Look through the data below for the line with "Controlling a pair", and transcribe it exactly together with each line after it up to and including the line with "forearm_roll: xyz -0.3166". Give nothing else.

- Opening Delimiter -

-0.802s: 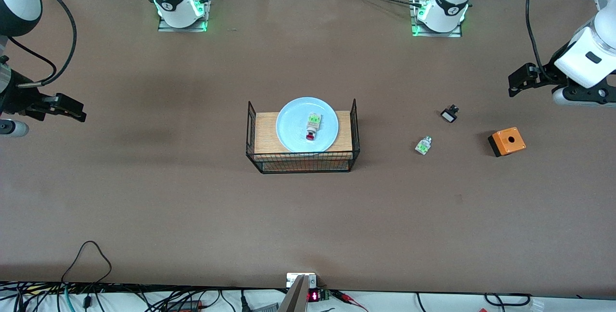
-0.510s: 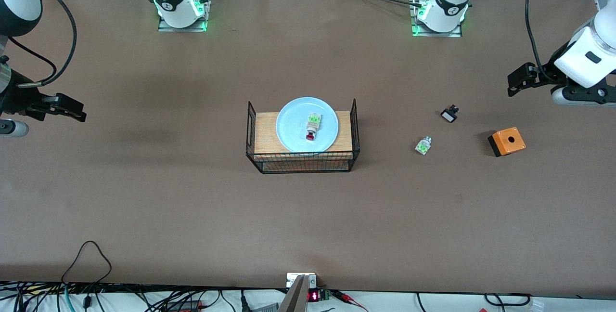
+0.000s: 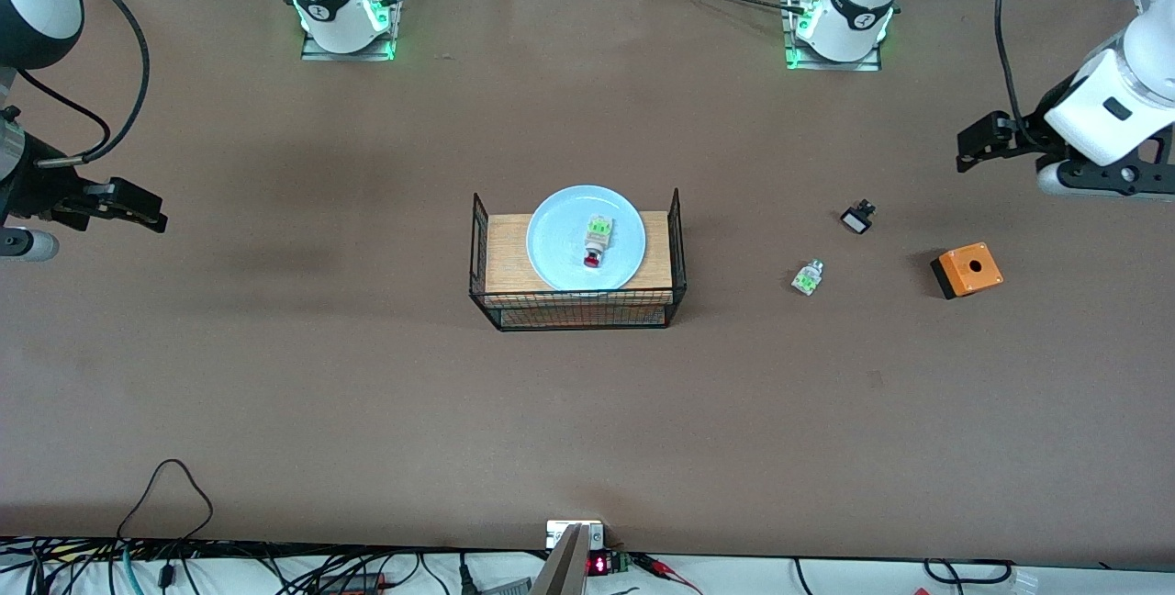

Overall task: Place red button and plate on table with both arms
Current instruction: 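Reach the left gripper down to the red button on the plate, then close the left gripper on the red button's green base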

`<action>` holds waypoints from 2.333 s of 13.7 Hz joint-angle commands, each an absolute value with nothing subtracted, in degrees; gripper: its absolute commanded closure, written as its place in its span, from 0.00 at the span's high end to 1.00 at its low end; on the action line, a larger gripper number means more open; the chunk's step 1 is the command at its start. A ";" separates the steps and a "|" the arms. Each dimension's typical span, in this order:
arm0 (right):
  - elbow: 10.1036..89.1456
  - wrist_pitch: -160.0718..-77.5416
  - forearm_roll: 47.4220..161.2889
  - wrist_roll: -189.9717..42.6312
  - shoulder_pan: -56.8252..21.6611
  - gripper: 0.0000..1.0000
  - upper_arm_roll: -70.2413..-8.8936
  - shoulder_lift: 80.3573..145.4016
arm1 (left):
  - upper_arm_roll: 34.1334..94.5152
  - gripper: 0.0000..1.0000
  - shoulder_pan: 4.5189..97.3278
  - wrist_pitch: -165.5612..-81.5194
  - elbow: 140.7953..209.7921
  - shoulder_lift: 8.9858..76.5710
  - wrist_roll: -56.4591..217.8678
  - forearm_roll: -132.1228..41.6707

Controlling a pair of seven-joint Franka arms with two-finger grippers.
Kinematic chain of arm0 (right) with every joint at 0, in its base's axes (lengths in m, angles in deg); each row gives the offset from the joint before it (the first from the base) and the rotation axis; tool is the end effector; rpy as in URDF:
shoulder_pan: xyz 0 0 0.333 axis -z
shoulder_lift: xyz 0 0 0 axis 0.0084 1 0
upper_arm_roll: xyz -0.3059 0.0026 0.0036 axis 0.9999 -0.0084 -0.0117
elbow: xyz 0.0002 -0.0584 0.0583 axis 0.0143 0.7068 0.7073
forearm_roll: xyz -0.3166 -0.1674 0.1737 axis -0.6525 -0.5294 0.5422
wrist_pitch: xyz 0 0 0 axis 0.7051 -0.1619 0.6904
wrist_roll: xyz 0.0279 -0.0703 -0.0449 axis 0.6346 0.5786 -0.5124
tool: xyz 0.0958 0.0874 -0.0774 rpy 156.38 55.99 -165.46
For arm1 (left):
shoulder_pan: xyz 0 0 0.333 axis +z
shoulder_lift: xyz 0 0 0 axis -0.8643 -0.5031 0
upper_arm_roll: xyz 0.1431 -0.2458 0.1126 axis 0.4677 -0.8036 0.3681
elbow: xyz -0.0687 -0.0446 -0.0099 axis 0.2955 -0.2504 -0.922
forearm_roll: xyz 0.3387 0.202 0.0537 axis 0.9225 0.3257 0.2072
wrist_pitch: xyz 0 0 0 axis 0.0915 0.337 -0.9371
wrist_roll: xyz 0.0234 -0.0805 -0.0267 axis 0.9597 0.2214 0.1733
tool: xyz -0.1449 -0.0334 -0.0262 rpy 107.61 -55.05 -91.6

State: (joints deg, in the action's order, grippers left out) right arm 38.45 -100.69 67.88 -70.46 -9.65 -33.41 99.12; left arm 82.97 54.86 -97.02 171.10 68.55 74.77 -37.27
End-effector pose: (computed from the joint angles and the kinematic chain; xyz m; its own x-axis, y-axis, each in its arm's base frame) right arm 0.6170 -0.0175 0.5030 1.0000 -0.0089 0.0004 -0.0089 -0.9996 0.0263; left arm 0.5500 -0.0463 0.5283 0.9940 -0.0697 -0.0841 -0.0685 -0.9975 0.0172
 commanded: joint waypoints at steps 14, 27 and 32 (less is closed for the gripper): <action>38.14 -99.78 68.48 -69.78 -9.63 1.00 -33.68 98.47 | 67.53 1.00 31.52 -106.82 149.25 41.70 108.78 -34.58; 38.14 -99.78 68.48 -69.87 -9.54 1.00 -33.59 98.73 | 67.80 0.91 25.70 -121.78 150.20 29.38 115.47 -19.53; 38.14 -99.69 68.04 -70.13 -9.54 1.00 -33.59 98.73 | 67.71 0.40 25.26 -121.60 150.64 28.76 114.77 -19.53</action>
State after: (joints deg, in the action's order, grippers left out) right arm 38.43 -100.62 67.88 -70.44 -9.68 -33.49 99.11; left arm 67.49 25.79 -121.67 151.64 29.46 114.58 -21.11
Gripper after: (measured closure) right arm 0.000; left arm 0.317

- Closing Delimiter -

**Task answer**
Controlling a pair of seven-joint Franka arms with two-finger grippers.
Kinematic chain of arm0 (right) with every joint at 0, in its base's axes (lengths in m, angles in deg); each row gives the offset from the joint before it (the first from the base) and the rotation axis; tool is the end effector; rpy as in URDF:
shoulder_pan: xyz 0 0 0.333 axis -z
shoulder_lift: xyz 0 0 0 axis 0.0084 1 0
upper_arm_roll: xyz -0.3059 0.0026 0.0036 axis 0.9999 -0.0084 -0.0117
elbow: xyz 0.0002 -0.0584 0.0583 axis 0.0143 0.7068 0.7073
forearm_roll: xyz -0.3166 -0.1674 0.1737 axis -0.6525 -0.5294 0.5422

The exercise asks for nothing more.